JSON Patch support for Ember Data
Create an extension (micro library) for using models that have individual ‘updatable’ properties. Also receive patch operations in response to updating or deleting records, (PUT or DELETE) request(s); pushing partial changes into the store. The library will need to augment prototypes for: DS.Model, DS.RESTAdapter & DS.RESTSerializer. Perhaps include application initializers to reopen the (class) prototypes to augment them with mixins which add this functionality.
A solution is needed to minimize the occurance creating a stale cache in memory as many records change. And, to prevent clobbering current changes (in progress) while editing a complex web form a solution is needed to respond to related changes in a record or in many changed records.
Data relationships that persist foreign keys, e.g. (
related_id) often need to be updated after the related record(s) change.
Related records may contain cached properties to prevent extraneous HTTP requests. As related records are updated their associated records may need an update as well.
Related records may be saved in a batch (bucket) process. Aside from the batch, new related records can be created. Many records in a complex web form can be persisted asynchronously.
A workaround that is used is manually reloading related records after completing an update (PUT request).
When a (parent) record is edited using a web form, and a (related) record is added which requires the parent to be updated (patched or reloaded), an undesirable result may be that the parent record’s attributes are overwritten.
When a related record is deleted a parent record may require that the foreign key of deleted record be removed from it’s list of relations (record array). Thus a parent record needs to receive an update (perhaps a patch operation). Likewise, when a new record is added, it’s id needs to be tracked.
When records are related using a “has and belongs to many” (HABTM) association, foreign keys are stored on both of the related records. A list of related records may be used as the sort order for displaying the associated records by rendering a template with an
eachiterator. When a related record is created or removed the associated record(s) requires an update to the list of associations.
When records are related with an ‘async’ option; in order to serialize the record with an acurate list of related ids, every related record’s promise must be resolved first. Instead of using Ember Data relationships, perhaps using computed properties would provide synchronous access to the list of related ids when serializing.
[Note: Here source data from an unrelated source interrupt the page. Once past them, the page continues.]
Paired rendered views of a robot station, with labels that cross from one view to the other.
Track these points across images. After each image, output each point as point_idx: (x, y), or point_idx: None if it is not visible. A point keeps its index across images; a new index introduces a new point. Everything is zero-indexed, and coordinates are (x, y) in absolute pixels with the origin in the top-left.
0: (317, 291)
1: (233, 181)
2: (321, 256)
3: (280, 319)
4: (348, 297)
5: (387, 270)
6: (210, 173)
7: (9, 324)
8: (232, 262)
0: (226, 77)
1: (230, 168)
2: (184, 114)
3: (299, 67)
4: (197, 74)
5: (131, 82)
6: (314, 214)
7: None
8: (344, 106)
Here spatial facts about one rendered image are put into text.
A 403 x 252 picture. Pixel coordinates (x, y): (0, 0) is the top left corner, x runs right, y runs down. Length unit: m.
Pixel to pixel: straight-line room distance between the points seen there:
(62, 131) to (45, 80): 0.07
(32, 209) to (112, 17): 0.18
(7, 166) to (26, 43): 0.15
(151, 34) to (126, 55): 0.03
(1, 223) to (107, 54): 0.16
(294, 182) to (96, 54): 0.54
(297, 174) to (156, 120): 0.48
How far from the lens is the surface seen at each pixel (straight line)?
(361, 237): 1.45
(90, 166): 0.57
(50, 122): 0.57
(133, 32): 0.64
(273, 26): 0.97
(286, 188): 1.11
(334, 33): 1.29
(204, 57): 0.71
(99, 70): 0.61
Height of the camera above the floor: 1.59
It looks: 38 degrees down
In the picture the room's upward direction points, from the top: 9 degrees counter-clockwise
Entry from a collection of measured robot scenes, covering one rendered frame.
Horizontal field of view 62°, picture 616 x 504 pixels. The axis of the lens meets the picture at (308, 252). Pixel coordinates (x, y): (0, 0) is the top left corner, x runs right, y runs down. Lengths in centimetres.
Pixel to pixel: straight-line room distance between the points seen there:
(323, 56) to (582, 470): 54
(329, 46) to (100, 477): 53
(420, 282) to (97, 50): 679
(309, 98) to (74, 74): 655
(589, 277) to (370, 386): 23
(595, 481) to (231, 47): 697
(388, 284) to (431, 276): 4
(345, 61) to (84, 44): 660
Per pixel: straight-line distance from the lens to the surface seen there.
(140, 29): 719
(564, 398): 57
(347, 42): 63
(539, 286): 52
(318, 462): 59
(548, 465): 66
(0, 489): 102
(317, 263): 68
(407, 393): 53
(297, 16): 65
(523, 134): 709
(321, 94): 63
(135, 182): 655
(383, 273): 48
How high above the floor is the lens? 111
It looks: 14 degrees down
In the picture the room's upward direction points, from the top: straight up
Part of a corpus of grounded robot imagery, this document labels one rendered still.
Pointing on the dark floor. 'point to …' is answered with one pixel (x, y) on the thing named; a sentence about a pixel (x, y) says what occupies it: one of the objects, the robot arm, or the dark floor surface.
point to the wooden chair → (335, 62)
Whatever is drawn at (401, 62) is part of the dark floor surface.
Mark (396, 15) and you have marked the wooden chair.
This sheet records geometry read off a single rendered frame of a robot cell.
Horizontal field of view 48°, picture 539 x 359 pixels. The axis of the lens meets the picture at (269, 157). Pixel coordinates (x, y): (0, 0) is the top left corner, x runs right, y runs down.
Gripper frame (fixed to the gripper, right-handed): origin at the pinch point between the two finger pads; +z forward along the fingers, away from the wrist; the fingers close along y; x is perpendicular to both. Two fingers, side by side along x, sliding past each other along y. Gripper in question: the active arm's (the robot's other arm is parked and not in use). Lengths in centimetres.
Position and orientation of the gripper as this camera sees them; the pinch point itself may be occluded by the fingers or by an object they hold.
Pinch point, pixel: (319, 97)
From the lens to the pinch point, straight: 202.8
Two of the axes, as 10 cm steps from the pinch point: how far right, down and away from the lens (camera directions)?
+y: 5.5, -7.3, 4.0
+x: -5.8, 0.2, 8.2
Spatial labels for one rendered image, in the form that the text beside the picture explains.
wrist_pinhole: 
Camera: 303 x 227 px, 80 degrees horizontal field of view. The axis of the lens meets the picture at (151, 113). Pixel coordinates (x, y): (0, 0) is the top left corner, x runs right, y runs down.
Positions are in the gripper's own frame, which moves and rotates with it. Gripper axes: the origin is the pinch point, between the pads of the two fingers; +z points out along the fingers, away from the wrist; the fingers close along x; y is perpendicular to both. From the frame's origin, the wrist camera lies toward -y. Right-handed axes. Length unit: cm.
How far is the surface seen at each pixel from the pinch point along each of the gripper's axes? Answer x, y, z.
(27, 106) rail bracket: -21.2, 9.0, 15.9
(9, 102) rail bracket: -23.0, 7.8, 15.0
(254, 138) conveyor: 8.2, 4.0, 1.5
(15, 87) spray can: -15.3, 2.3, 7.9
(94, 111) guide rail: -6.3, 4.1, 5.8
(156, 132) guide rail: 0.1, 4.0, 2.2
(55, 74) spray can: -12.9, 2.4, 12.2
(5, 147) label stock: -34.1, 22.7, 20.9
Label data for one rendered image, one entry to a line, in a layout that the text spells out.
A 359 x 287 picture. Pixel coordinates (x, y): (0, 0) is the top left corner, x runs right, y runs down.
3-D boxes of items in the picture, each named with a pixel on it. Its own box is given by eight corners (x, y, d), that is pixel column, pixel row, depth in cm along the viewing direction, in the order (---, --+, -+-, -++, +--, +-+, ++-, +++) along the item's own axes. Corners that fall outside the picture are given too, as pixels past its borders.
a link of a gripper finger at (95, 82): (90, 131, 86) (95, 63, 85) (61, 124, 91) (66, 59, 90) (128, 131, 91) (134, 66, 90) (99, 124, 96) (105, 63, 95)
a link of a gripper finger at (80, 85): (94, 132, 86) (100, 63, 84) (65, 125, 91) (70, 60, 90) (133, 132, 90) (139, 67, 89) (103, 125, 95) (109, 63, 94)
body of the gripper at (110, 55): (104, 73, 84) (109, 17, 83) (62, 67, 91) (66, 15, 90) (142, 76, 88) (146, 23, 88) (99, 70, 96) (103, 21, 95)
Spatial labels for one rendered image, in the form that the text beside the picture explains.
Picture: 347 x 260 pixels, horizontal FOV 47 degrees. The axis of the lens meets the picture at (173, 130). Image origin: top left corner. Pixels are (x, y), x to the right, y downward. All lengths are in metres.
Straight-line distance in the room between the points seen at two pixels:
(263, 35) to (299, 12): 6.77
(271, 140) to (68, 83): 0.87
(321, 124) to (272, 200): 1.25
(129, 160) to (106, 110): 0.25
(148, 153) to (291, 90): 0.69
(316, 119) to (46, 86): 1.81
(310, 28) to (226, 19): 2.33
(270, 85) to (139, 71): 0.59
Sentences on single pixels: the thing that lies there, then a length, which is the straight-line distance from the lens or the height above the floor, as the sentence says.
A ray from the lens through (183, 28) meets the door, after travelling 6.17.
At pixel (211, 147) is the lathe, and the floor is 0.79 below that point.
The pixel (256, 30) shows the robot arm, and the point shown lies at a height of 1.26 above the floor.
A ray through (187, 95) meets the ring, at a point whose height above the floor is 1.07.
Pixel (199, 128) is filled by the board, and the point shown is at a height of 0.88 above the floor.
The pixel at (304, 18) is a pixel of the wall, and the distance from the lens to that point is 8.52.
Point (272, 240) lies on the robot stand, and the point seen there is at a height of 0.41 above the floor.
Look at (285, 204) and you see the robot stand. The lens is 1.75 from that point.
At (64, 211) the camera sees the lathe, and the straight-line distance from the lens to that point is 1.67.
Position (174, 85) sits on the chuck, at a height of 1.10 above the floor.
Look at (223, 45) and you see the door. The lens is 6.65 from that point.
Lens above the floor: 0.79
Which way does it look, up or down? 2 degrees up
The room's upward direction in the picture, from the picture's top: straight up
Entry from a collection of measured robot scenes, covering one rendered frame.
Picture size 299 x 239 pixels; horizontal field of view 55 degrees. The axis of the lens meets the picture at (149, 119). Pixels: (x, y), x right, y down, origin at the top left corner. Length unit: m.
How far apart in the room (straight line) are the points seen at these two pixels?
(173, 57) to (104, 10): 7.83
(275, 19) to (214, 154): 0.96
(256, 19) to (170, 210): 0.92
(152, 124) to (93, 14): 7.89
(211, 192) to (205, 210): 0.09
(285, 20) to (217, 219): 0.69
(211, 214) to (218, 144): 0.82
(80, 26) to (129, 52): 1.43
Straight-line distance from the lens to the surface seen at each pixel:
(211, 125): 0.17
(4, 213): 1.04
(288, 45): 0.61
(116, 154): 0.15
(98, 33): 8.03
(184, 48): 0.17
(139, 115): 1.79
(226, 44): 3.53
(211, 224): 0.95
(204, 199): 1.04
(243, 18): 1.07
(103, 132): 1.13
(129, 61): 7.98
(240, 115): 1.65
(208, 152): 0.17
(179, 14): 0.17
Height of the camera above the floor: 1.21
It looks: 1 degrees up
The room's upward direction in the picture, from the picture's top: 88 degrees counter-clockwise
When the RESTAdapter makes a PUT request and the server returns a payload the serializer’s extractSingle or extractArray which normally expects the complete payload, not a partial, see DS.RESTAdapter.html#ajax. Perhaps a 206 (partial) repsonse can be supported using DS.Store.html#update to update the related records.
Each one of these cases may involve creating, updating or deleting using RESTful requests. It may be possible for a server to return a payload that has changes to be applied to the application’s store (distributed cache, in memory). Some of the cases above may include implementations on both the client and server. Perhaps server responses can be tuned to supply the necessary changes after PUT and DELETE request complete.
One solution to the problem of saving many records asynchronously and enforcing an order of operations, may be using a strategy like Ember.DAG provides, a Directed acyclic graph used by the Ember.Application#initializer method to order the instantiation of objects for initialization (uses
after settings for each object that is initialized).
Another solution may be to create functionality that supports JSON Patch operations. Using the JSON Patch specification, rfc6902, for change operations, a model can mangage updates on a per property basis with (HTTP) PATCH requests.
Instead of sending a request with a complete document, a patch operation can be used to persist individual property changes. Upon success of the patch operation, which includes a test to verify the record is not stale, the record may transition to a clean state. The model’s state machine may be augmented to add isPatching[Property] sub-states that can be used to disable web form inputs or other action buttons; or perhaps using flags for each field that represent the state of that field, active or disabled.
- Mixin for (Ember Data) DS.Adapter/DS.Serializer for PATCH requests
- Mixin for DS.Model to support changes that fire PATCH requests
- Use fake computed properties for the form fields
- Use flags or states to indicate the active or disabled status for properties
Given a Web form representing an existing record
When a change to a form field is triggered by exiting the field
Then a REST adapter handles a PATCH request using a replace operation
And while the field is patching it is disabled (editing prevented)
When a change is made that results in updates to related records
Then the server responds with the necessary operation to update the related records
And the client application patches the records, users may notice the update or not
Given a change set, operation(s) sent in response to an update or delete (HTTP) request
When the client application has the related record(s) in its store (memory cache) needing an operation
Then the store updates its cache according to the operations
When the client application does not have the related record(s) in its store (memory cache) needing an operation
Then the store’s adapter makes a request for the records needing an operation
Explore responses to PUT and DELETE requests, then update the records with the payload contents, based on response status 200 (complete representation) or 206 (partial representation of the resource).
Explore using JSON Patch spec for payloads using HTTP PATCH requests to update properties as fields change (after user exits the field).
Explore using JSON Patch spec for payloads sent with a 206 status, then update the records as the patch operations indicate.
Is a graph object needed which provides strategy for processing patch operations. If all models can patch at the property level then it may not be necessary to enforce an order of operations.